29) Bengals (via trade with Cardinals): Sterling Shepard, WR, Oklahoma
I don’t care what anyone says – Sterling Shepard is a first round wide receiver. He has immaculate hands, incredible route running acumen, and an insatiable work ethic that every coach will love. Put him in the slot in Cincy and watch him convert a never-ending stream of first downs with Andy Dalton for the next decade. I can’t wait to watch him work in the pros.
30) Panthers: Shilique Calhoun, DE, Michigan State
Kony Ealy, Star Lotulelei, and Kawann Short are all great pieces to build a defensive line around, but Carolina could still use another good pass rusher or two to fill out their rotations. Calhoun has a better frame, better arm length, and a better first step than both Noah Spence and Shaq Lawson, so I project him to have a much more productive career at the next level despite all of the first round hype that Spence and Lawson have been accumulating for the last two months. Calhoun’s always been my guy, and I’m sticking with him to the end.

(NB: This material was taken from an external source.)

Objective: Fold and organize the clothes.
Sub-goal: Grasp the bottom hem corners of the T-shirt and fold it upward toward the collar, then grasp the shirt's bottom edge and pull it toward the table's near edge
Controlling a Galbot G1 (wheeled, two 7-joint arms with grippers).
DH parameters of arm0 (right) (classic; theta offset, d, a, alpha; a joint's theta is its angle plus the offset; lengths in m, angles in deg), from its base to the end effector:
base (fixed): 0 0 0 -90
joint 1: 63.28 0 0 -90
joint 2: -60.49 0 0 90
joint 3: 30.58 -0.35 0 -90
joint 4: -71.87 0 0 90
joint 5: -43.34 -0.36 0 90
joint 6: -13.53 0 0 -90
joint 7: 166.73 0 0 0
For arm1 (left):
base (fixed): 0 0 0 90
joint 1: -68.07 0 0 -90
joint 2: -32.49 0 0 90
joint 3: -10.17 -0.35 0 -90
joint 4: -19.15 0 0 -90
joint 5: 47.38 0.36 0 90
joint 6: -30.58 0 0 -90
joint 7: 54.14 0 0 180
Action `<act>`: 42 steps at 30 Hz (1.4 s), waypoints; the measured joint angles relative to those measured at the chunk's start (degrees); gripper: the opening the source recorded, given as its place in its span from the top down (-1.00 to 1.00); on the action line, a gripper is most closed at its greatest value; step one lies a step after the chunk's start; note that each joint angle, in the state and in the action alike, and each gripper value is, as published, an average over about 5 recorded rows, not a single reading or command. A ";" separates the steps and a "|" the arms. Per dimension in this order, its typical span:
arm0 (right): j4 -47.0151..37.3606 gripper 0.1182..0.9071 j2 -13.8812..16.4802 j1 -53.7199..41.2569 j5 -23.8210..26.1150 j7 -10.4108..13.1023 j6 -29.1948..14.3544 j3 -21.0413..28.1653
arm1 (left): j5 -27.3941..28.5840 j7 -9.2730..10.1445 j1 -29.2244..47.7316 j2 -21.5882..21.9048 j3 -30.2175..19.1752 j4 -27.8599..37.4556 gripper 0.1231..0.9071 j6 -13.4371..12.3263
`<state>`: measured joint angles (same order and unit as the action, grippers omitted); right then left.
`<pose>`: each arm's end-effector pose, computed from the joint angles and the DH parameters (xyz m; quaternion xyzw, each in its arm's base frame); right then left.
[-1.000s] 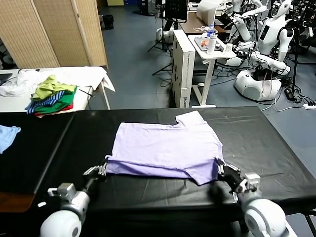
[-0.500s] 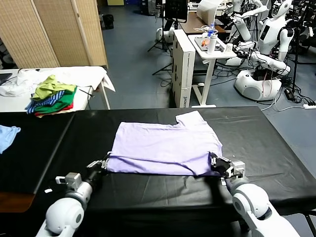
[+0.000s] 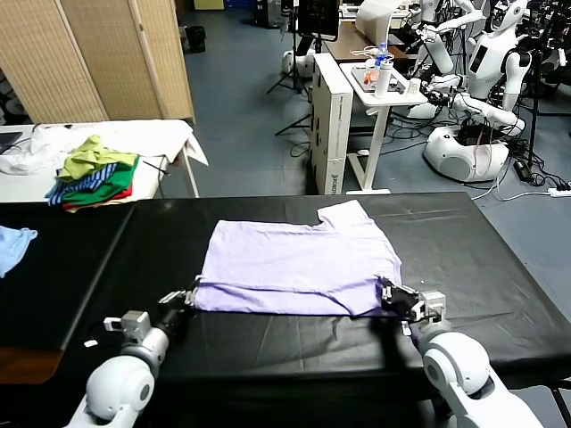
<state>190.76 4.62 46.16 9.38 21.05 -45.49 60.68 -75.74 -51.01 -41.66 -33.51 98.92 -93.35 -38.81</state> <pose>0.2474 -0.0931 -0.2460 0.0823 -0.9694 0.0293 0.2294 0.2465 0.0797 -0.2975 -0.0692 -0.9808 0.0338 0.1790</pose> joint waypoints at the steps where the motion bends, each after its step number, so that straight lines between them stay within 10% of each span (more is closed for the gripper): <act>1: 0.57 -0.93 0.11 1.09 0.00 -0.06 -0.04 -0.83 | 0.16 0.01 -0.24 -0.12 0.12 -0.23 -0.29 0.03; 7: 2.23 -1.00 0.65 6.19 -0.03 -0.93 -0.19 -4.75 | 1.34 0.02 -2.18 -0.90 0.79 -1.31 -0.95 0.00; 21: -0.10 -0.41 0.43 6.66 1.02 -1.97 -0.13 -3.44 | 2.58 -0.25 -5.16 -2.32 1.00 -1.50 -0.97 -0.38; 32: 0.16 0.83 -0.20 7.50 1.53 -1.81 -0.23 -2.27 | 2.46 -0.28 -6.05 -2.03 1.12 -1.70 -0.08 -0.22; 38: 1.87 0.94 0.50 9.04 1.25 -0.65 1.15 -2.67 | 2.94 -0.28 -7.29 -1.93 1.05 -2.85 0.78 -0.18; 42: 4.50 0.94 1.47 11.26 0.81 0.27 3.48 -3.62 | 3.42 0.31 -8.18 -1.48 1.48 -3.52 0.94 0.02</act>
<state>195.26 6.09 57.42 10.19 21.31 -42.01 57.07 -72.32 -50.70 -49.84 -34.99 100.40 -96.87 -38.79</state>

31) Broncos: Cody Whitehair, OG/C, Kansas State
I don’t know what position Whitehair will play in the NFL just yet. With Denver having a need at literally all three interior offensive line slots, I think he could end up basically anywhere. Need him at center? Sure, he has the feet to reach block on a nose tackle in a zone scheme. Need him to down block on a 1-technique and slide up to the second level to seal off a linebacker? Yep, he knows how to do that, too. Center, guard, whatever. He can play anything on the interior, so for a team that needs everything on the interior this is a perfect fit.
So there you have it, BRB. The Texans grab Corey Coleman, Myles Jack takes a tumble all the way down to Atlanta, and I don’t have to write another mock draft for 10 whole months. Life is instantly great again.